_Work request_
A verbatim transcription of every record below is required.

_Recorded information_
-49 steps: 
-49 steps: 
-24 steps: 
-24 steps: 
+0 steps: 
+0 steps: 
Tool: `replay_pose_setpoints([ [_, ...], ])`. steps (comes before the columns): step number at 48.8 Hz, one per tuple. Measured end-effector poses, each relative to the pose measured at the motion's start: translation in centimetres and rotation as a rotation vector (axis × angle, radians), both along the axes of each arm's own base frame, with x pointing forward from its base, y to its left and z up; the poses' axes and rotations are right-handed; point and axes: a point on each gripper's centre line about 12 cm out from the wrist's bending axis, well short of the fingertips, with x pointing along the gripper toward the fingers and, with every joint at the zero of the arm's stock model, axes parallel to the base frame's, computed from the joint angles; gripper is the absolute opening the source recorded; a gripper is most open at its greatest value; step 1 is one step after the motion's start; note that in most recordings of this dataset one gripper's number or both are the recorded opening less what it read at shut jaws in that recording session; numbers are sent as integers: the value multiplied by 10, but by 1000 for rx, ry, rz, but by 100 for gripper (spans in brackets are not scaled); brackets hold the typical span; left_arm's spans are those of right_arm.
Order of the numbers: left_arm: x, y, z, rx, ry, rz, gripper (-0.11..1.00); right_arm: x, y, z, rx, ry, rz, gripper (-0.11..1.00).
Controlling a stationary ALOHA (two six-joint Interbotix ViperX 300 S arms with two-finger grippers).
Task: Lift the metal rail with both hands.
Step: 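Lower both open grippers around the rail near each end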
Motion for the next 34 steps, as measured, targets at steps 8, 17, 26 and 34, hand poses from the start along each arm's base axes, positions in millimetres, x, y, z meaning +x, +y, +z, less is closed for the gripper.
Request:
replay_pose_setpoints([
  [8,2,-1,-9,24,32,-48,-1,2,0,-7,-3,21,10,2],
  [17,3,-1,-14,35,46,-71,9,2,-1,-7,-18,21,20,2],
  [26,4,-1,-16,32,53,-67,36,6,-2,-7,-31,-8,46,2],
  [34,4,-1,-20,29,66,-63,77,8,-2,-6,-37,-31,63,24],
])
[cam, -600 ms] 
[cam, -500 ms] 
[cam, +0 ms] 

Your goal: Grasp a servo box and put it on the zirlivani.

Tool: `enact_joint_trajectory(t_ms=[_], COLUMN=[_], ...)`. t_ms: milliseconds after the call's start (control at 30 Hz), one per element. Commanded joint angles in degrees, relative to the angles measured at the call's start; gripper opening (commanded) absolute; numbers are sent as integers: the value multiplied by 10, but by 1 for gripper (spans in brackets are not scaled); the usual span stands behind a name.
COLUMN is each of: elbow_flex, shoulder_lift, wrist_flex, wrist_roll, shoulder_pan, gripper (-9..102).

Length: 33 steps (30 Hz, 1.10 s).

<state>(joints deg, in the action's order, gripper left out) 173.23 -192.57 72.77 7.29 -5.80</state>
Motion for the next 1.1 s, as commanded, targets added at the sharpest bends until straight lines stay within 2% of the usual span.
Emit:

_Answer below_
-49 steps: 
-49 steps: 
-24 steps: 
-24 steps: 
+0 steps: 
+0 steps: 
Tool: `replay_pose_setpoints([ [_, ...], ])`. steps (comes before the columns): step number at 48.8 Hz, one per tuple. Measured end-effector poses, each relative to the pose measured at the motion's start: translation in centimetres and rotation as a rotation vector (axis × angle, radians), both along the axes of each arm's own base frame, with x pointing forward from its base, y to its left and z up; the poses' axes and rotations are right-handed; point and axes: a point on each gripper's centre line about 12 cm out from the wrist's bending axis, well short of the fingertips, with x pointing along the gripper toward the fingers and, with every joint at the zero of the arm's stock model, axes parallel to the base frame's, computed from the joint angles; gripper is the absolute opening the source recorded; a gripper is most open at its greatest value; step 1 is one step after the motion's start; note that in most recordings of this dataset one gripper's number or both are the recorded opening less what it read at shut jaws in that recording session; numbers are sent as integers: the value multiplied by 10, but by 1000 for rx, ry, rz, but by 100 for gripper (spans in brackets are not scaled); brackets hold the typical span; left_arm's spans are those of right_arm.
Order of the numbers: left_arm: x, y, z, rx, ry, rz, gripper (-0.11..1.00); right_arm: x, y, z, rx, ry, rz, gripper (-0.11..1.00).
Controlling a stationary ALOHA (two six-joint Interbotix ViperX 300 S arms with two-finger grippers).
Task: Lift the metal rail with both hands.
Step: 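Lower both open grippers around the rail near each end
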Motion for the next 34 steps, as measured, targets at steps 8, 17, 26 and 34, hand poses from the start along each arm's base axes, positions in millimetres, x, y, z meaning +x, +y, +z, less is closed for the gripper.
Request:
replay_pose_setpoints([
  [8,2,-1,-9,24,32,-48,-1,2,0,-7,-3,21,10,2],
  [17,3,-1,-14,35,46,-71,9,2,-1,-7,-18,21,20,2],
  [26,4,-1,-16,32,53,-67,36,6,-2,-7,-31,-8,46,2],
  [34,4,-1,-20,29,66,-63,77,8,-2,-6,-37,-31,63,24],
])
[cam, -600 ms] 
[cam, -500 ms] 
[cam, +0 ms] 

Your goal: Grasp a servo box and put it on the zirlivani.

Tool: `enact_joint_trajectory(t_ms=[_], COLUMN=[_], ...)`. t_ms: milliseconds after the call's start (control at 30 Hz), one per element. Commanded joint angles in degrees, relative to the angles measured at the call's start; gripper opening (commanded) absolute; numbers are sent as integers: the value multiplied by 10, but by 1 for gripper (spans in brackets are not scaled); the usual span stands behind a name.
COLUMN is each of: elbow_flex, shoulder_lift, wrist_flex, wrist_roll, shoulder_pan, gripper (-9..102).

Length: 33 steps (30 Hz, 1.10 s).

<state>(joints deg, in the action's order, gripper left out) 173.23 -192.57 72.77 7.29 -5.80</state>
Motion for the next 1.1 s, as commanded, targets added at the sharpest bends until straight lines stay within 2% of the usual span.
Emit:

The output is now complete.